Petite philosophie de l’humeur de règles.
C’est bien connu, un homme qui s’emporte a du caractère ; une femme qui s’emporte a ses règles. Les stéréotypes sur les règles renforcent leur mise sous silence. On ne doit ni voir ni même deviner que j’ai mes règles, et il faut toujours correspondre à l’idéal de la femme parfaite et de l’épouse idéale, toujours identique à elle-même, sous peine d’être discréditée comme celle qui a ses règles…
Mais voilà : avoir ses règles, ou être sur le point de les avoir, n’est pas toujours une partie de plaisir.
Avant même de devoir gérer le flot qui tache, mon corps m’est personnellement douloureux, j’ai mal au dos, une digestion douloureuse et difficile ; du coup je dors mal. Ah oui, j’ai une montée d’acnés aussi. Et je suis de mauvaise humeur. Oh, rien de bien méchant, je n’hurle pas, et le taux d’assiettes cassées n’est pas plus élevé que d’habitude.
Mais les quelques jours qui précèdent les règles,
je n’ai souvent de patience pour rien ni pour personne, et encore moins pour mes enfants. Tout me paraît plus insurmontable, plus difficile que d’habitude. Selon une étude récente, seules 3 à 10 % des femmes en âges de procréer n’ont aucun trouble prémenstruel. C’est dire qu’apparemment, je ne suis pas la seule. Maigre consolation.
L’humeur des règles manifeste que nous ne maîtrisons pas tout de notre existence.

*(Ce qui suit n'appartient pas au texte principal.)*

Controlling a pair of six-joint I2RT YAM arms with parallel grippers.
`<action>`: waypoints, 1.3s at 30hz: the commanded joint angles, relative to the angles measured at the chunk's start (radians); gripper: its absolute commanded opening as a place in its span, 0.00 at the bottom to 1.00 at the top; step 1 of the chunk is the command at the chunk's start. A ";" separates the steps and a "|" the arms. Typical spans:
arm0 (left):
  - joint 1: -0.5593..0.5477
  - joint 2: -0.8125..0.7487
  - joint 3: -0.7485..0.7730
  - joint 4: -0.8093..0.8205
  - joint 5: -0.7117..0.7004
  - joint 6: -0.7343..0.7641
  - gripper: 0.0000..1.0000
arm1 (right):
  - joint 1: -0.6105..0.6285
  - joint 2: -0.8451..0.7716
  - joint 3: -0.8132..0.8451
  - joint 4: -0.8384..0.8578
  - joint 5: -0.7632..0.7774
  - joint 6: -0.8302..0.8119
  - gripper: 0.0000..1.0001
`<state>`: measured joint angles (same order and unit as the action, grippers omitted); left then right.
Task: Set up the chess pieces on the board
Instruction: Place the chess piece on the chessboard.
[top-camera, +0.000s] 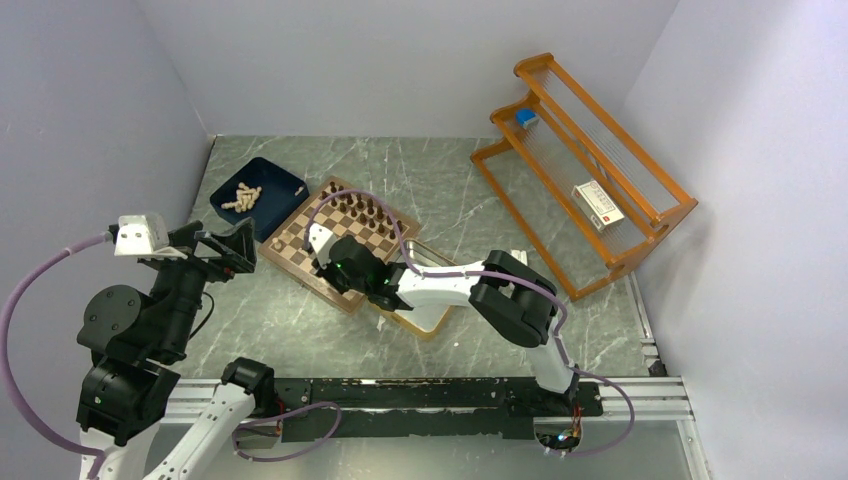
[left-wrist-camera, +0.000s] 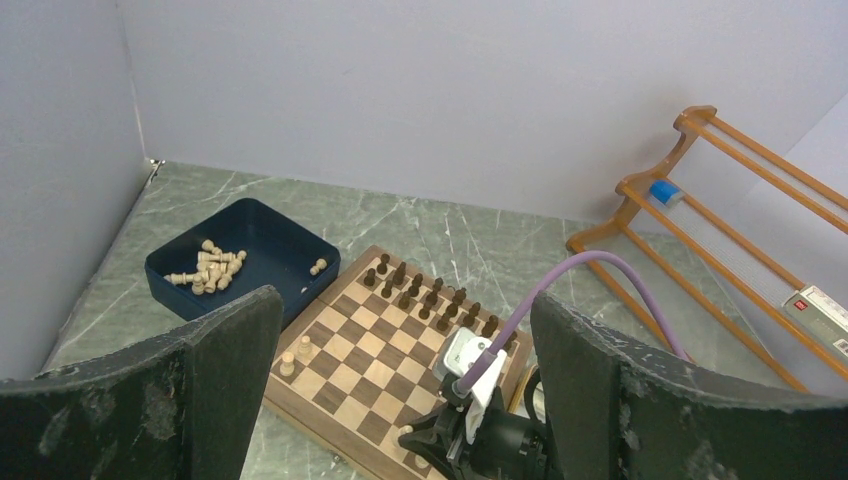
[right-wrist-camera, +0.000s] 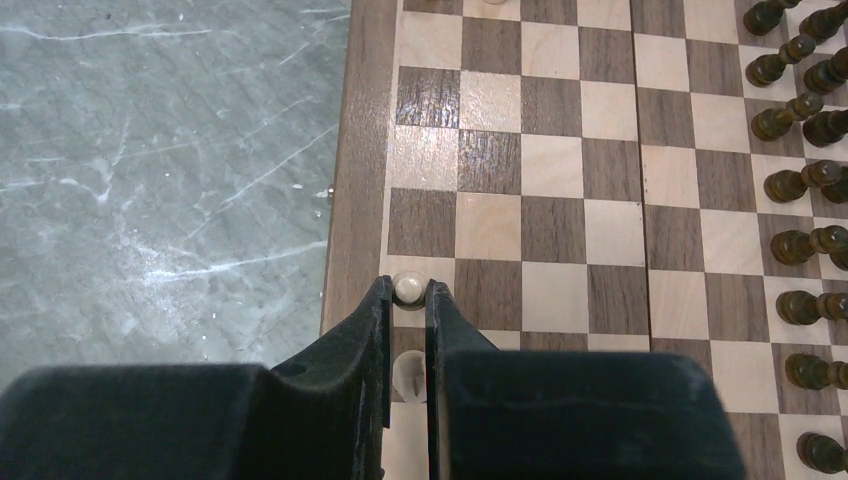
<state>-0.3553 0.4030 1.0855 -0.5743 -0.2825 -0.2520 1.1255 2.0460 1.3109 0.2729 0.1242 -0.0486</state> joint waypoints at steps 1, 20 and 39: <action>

L’humeur est cette ambiance, cette couleur que prend mon existence sans que je sache exactement d’où elle vient, contrairement à une émotion, qui est toujours dirigée vers quelque chose. Et c’est justement ça qui nous dérange dans l’humeur des règles – on se sent changer mais sans avoir de prise sur la cause. Plutôt que de la considérer comme quelque chose d’anormale qu’il faudrait refouler ou masquer par des pilules qui atténuent leurs effets, la philosophe américaine Iris Young propose d’en faire un rapport spécifiquement féminin au monde :
« Nous avons la possibilité d’étreindre plutôt que de supprimer ces aventures affectives ».
Assumer son humeur de règles, voilà le programme ! Non pas pour faire ch** le monde, mais par ce qu’elle peut devenir une porte d’accès très précieuse pour la connaissance de soi.
Elle me permet d’identifier ce que d’habitude j’accepte sans broncher,
mais qui me pèse. J’ai ainsi remarqué que c’est souvent pendant mes règles que je me rebelle contre la répartition des taches dans notre couple, ce qui permet d’en discuter et de les rééquilibrer 😉 L’humeur des règles rend ainsi explicite ce que nous devons changer ou rééquilibrer dans notre vie, elle est une période de lucidité.
La fatigue voire la mélancolie
et même pour certaines une forme de dépression que l’on peut ressentir dans cette période ont elles aussi quelque chose de bon. Plusieurs jours par mois, elles m’invitent à me retirer un peu plus en moi-même, à prendre de la distance et de la hauteur sur ma vie.
Iris Young nous invite ainsi à faire de nos règles l’occasion d’une « Méditation menstruelle » :
« Dans la mesure où les femmes utilisent l’humeur menstruelle pour revenir à elles-mêmes et renouveler une ouverture au monde, alors nous trouverons dans ce retournement du rapport au corps une possibilité de méditation accessible à toute et à tout moment ».
Pour faire simple, le temps des règles peut être l’occasion d’être dans l’« être » plus que dans le « faire »,
dans le recul sur les choses et sur soi plus que l’action efficace. Et tant pis si la maison n’est pas nickel, et si les enfants mangent des pizzas surgelées.
En bref, l’humeur de règles peut devenir un outil de connaissance de soi ainsi qu’une invitation à une existence plus profonde, plus réfléchie, si l’on l’assume plutôt que de seulement chercher à l’esquiver.